- [Work instructions]: State the count of lines below featuring the word "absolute", and write nothing further.

- [Entries provided]:
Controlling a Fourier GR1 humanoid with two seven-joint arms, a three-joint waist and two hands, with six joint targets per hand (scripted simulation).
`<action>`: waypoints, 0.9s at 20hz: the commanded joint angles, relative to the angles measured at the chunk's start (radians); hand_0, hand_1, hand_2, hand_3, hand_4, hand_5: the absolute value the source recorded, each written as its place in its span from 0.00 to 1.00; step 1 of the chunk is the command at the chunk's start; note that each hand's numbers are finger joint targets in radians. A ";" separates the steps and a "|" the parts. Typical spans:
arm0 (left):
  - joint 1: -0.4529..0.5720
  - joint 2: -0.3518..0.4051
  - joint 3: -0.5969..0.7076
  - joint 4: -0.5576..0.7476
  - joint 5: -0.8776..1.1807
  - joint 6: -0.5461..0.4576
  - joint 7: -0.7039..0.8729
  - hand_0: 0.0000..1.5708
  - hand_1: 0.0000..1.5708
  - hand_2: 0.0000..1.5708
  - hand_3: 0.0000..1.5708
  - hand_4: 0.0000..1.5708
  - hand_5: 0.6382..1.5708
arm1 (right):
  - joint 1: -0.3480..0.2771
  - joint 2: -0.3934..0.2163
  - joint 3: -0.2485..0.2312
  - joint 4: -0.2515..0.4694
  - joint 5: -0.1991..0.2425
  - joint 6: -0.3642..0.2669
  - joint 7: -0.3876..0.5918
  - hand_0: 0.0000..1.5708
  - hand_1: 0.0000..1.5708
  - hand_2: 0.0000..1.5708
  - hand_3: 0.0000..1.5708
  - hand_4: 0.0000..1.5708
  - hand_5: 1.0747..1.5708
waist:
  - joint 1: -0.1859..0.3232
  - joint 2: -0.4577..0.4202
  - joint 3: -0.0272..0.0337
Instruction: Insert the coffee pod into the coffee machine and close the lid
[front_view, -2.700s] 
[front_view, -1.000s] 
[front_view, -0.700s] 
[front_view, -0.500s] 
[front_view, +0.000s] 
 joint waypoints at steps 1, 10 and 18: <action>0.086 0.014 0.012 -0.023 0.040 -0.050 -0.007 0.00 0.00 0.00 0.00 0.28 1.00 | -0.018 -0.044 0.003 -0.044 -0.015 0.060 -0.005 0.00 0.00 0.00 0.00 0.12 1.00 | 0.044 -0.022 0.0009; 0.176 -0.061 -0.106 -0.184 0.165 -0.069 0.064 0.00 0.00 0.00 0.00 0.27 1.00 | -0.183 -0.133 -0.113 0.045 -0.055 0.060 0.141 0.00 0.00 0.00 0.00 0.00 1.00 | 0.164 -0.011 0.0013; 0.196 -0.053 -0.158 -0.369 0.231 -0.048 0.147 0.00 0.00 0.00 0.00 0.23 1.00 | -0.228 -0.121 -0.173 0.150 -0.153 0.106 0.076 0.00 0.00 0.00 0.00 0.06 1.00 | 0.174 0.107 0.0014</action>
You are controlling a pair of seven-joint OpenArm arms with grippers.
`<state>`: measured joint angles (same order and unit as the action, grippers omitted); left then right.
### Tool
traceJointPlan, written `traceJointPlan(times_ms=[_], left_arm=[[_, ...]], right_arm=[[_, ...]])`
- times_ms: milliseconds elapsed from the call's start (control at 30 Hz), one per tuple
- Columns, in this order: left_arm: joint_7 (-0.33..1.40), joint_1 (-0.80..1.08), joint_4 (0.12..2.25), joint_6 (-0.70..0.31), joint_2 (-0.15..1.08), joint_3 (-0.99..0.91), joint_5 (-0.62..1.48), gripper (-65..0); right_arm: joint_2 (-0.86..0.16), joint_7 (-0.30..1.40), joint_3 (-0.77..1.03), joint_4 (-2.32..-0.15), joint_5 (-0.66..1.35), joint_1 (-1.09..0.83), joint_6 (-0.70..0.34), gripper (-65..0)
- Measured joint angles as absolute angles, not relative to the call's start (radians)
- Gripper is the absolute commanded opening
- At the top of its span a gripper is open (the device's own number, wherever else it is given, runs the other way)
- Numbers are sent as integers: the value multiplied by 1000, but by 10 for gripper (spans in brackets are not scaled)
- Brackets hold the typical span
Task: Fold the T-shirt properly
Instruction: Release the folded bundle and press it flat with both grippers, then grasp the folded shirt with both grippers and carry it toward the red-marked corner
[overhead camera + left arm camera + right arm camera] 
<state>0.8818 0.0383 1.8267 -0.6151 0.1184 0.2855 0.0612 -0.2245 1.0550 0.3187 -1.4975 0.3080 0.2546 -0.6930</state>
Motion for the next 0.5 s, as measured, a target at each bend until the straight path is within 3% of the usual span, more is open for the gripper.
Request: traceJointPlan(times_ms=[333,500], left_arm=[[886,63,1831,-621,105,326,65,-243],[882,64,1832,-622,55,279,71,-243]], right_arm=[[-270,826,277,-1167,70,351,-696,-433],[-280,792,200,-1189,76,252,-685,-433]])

- [Your solution]: 3